> **EXERCISE AIM**: Apart from the pictures, print the data below exactly as given.

Start of DATASET EXTRACT

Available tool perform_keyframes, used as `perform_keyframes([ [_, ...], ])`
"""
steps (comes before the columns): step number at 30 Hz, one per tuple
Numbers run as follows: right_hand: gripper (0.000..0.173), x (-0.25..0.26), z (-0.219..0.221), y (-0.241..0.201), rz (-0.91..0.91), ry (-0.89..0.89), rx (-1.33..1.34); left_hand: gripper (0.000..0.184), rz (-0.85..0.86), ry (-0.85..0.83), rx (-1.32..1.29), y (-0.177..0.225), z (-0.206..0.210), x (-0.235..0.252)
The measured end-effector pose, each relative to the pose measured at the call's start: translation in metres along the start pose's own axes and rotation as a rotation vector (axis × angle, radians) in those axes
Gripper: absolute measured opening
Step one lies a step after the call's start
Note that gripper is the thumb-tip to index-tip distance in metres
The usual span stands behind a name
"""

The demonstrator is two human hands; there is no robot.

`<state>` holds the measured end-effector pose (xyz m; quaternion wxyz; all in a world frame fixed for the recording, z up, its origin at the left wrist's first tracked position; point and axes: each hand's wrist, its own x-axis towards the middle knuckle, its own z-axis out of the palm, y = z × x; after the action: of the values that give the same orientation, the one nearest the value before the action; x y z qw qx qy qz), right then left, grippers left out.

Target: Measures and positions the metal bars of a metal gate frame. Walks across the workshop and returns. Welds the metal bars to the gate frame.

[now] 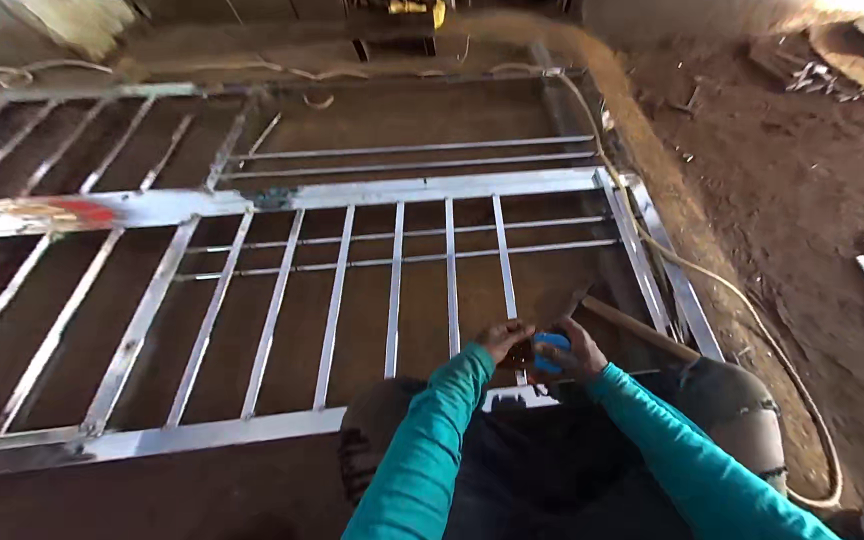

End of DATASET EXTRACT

> **RESULT OF THE EXERCISE**:
Available tool perform_keyframes, used as `perform_keyframes([ [_, ...], ])`
"""
steps (comes before the columns): step number at 30 Hz, one per tuple
Numbers run as follows: right_hand: gripper (0.000..0.173), x (-0.25..0.26), z (-0.219..0.221), y (-0.241..0.201), rz (-0.91..0.91), ry (-0.89..0.89), rx (-1.33..1.34); left_hand: gripper (0.000..0.184), rz (-0.85..0.86), ry (-0.85..0.83), rx (-1.32..1.29), y (-0.177..0.225), z (-0.206..0.210), x (-0.235..0.252)
The measured end-effector pose, each relative to the pose measured at the call's start: translation in metres along the start pose's own axes and rotation as a rotation vector (axis × angle, radians) in those axes
Gripper: absolute measured opening
Step one lies a step after the call's start
Note that gripper is the thumb-tip to index-tip distance in metres
The usual span stands behind a name
"""

The demonstrator is two human hands; there is no robot.

`<state>` holds the measured end-effector pose (xyz m; quaternion wxyz; all in a world frame fixed for the recording, z up, its origin at the left wrist's first tracked position; point and axes: each hand's wrist, its own x-axis towards the middle knuckle, its own z-axis out of the palm, y = z × x; after the action: of the values that give the same orientation, the one nearest the value before the action; x y z qw qx qy qz), right then left, grippers left out.

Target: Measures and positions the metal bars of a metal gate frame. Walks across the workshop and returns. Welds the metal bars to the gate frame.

[now] 

Besides the given answer, there is nothing more to add.